# Can aliasing happen in Laplacian Pyramids?

I want to use the Laplacian pyramid framework for representing images. The The Laplacian Pyramid as a Compact Image Code's language seems to provide freedom in the choice of blurring/interpolation kernel, subject to certain constraints. However, as we are performing subsampling when constructing pyramids, would aliasing be a problem with an injudicious choice?

I read in the Toronto lecture notes on image pyramids(Slide 8) that a laplacian pyramid can reconstruct an image exactly, agnostic of the kernel. Can i take this to be a guarantee against aliasing, or can aliasing be "hidden" by the reconstruction process?

• Yes it can makes aliasing. If you want to remove the aliasing then you sould find the frequency what itself. That is, you can divide it by Nyquest theory. – gmotree Jun 8 '15 at 9:01
• Your question has beeen answered. Do not hesitate to vote for the useful ones and accept the most suitable – Laurent Duval Feb 9 '17 at 17:25

Let's look at the first iteration of the encoding process. The input image is lowpass filtered and then downsampled (decimated) to obtain the lower resolution image that will function as the input to the next iteration. Because the lowpass filter is not ideal, some aliasing will take place during downsampling. If the prediction error (to be stored in the encoding) is calculated not from the lowpass filtered signal but from an upsampled version of the lower resolution image, then it will also contain the aforementioned aliasing error. Decoding (reconstruction) will then also correct for the aliasing error.

• Yes these were the two processes i was considering: aliasing due non-ideal low pass filtering, and the reconstruction hiding this aliasing.
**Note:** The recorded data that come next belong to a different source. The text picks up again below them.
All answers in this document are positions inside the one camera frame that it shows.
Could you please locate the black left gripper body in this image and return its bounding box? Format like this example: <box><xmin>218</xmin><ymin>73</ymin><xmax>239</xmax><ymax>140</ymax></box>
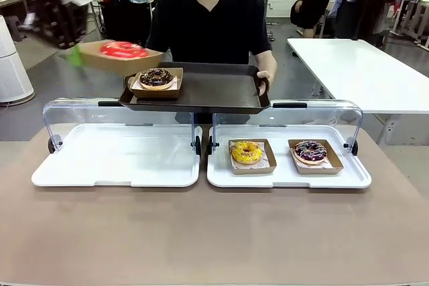
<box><xmin>31</xmin><ymin>0</ymin><xmax>89</xmax><ymax>50</ymax></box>

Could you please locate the cardboard tray of red donut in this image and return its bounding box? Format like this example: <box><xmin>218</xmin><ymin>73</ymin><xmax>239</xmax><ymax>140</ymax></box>
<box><xmin>78</xmin><ymin>42</ymin><xmax>166</xmax><ymax>78</ymax></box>

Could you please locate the red glazed donut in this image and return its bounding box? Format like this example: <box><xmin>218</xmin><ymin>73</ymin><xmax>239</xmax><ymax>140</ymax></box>
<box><xmin>99</xmin><ymin>40</ymin><xmax>149</xmax><ymax>60</ymax></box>

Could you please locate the chocolate sprinkled donut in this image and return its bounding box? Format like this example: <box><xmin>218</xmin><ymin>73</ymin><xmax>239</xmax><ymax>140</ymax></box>
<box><xmin>138</xmin><ymin>68</ymin><xmax>175</xmax><ymax>91</ymax></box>

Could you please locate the cardboard tray of chocolate donut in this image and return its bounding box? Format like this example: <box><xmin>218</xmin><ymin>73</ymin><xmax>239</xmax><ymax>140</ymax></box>
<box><xmin>129</xmin><ymin>66</ymin><xmax>184</xmax><ymax>100</ymax></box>

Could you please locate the dark brown serving tray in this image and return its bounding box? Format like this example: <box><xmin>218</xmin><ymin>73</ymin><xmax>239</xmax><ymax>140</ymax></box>
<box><xmin>118</xmin><ymin>62</ymin><xmax>272</xmax><ymax>115</ymax></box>

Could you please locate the person's left forearm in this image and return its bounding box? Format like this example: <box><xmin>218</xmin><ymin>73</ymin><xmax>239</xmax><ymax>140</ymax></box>
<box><xmin>257</xmin><ymin>49</ymin><xmax>279</xmax><ymax>74</ymax></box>

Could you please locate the person's black shirt torso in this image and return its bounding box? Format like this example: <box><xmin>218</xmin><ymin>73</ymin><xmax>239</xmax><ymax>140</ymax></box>
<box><xmin>145</xmin><ymin>0</ymin><xmax>273</xmax><ymax>125</ymax></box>

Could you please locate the yellow sprinkled donut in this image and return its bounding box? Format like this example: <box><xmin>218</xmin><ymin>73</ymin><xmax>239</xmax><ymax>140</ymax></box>
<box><xmin>231</xmin><ymin>141</ymin><xmax>263</xmax><ymax>165</ymax></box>

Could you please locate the cardboard tray of yellow donut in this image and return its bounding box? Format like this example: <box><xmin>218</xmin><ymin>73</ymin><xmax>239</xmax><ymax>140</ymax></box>
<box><xmin>228</xmin><ymin>138</ymin><xmax>278</xmax><ymax>175</ymax></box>

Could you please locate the purple drizzled donut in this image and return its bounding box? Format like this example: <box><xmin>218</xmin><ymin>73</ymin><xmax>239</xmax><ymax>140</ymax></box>
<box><xmin>293</xmin><ymin>140</ymin><xmax>328</xmax><ymax>166</ymax></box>

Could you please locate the cardboard tray of purple donut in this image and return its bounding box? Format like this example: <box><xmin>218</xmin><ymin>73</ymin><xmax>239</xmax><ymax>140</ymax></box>
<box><xmin>288</xmin><ymin>138</ymin><xmax>345</xmax><ymax>175</ymax></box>

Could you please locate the person's left hand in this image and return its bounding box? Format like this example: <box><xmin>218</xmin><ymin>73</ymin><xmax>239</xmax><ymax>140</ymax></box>
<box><xmin>255</xmin><ymin>69</ymin><xmax>278</xmax><ymax>96</ymax></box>

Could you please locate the clear display lid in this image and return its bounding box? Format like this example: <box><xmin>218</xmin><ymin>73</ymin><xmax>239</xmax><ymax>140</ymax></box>
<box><xmin>42</xmin><ymin>97</ymin><xmax>202</xmax><ymax>157</ymax></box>
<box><xmin>208</xmin><ymin>98</ymin><xmax>364</xmax><ymax>157</ymax></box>

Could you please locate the white display tray base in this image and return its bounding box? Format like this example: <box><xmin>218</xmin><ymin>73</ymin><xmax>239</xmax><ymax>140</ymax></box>
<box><xmin>206</xmin><ymin>124</ymin><xmax>373</xmax><ymax>189</ymax></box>
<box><xmin>30</xmin><ymin>123</ymin><xmax>201</xmax><ymax>188</ymax></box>

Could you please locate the white background table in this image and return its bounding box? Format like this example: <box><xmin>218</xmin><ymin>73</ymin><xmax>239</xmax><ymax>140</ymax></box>
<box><xmin>286</xmin><ymin>37</ymin><xmax>429</xmax><ymax>145</ymax></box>

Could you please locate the bystander in dark coat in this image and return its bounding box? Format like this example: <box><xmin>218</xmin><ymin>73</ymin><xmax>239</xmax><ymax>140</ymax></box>
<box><xmin>329</xmin><ymin>0</ymin><xmax>412</xmax><ymax>48</ymax></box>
But what I'd appreciate is an explanation of how the aliasing is hidden/ corrected during reconstruction. AFAIK aliasing is a lossy step where the signal self overlaps and loses information, so how is it possible to correct for it. – user3246971 Jun 8 '15 at 4:55
• Let's assume for the sake of conversation that instead of lowpass filtering and downsampling we do something ultimately destructive: zeroing all pixels. Still there is no loss as the encoded "prediction error" includes error due to zeroing, for each and every pixel. – Olli Niemitalo Jun 8 '15 at 7:20
• As the question was lacking activity, and just bumped this morning, let us cast some votes – Laurent Duval Dec 29 '16 at 9:26

Yes, most of the known multiscale or multirate decompositions, as long as they combine at one stage a non-ideal filter and a subsampling operator, induce some kind of aliasing at the analysis stage. And the Laplacian pyramid does so. But proper designs allow perfect reconstruction, so the aliasing can be reversed or cancelled, and kept reasonable in the case of processing between analysis and synthesis.

The simplest form of alias cancellation arises with Haar sum and difference filters. Consider $h_l = [1,1]$ and $h_h = [1,-1]$, the sum and difference filters, followed by a 2-fold downsampling. Both filters have very poor frequency responses, and cause aliasing with downsampling.

Take signal $X=[a,b]$. With the above scheme, you get two outputs $y_l = a+b$ and $y_h = b-a$, from which you can recover $X$ with $(y_l-y_h)/2 = a$ and $(y_l+y_h)/2 = b$. The latter operations are filtering by an averaged difference filter, and an averaging filter, e.g. the same as above, with a different scaling factor.

That is the magic of perfect reconstruction filter-banks: from well-chosen imperfect analysis filter-banks (with some decimation), to be able to design a synthesis filter-bank, itself imperfect, that cancels aliasing and distorsion of the whole analysis-synthesis system. It may happen as long as you have two or more channels, and with a little oversampling in the system, you can even find optimized inverse filter-banks.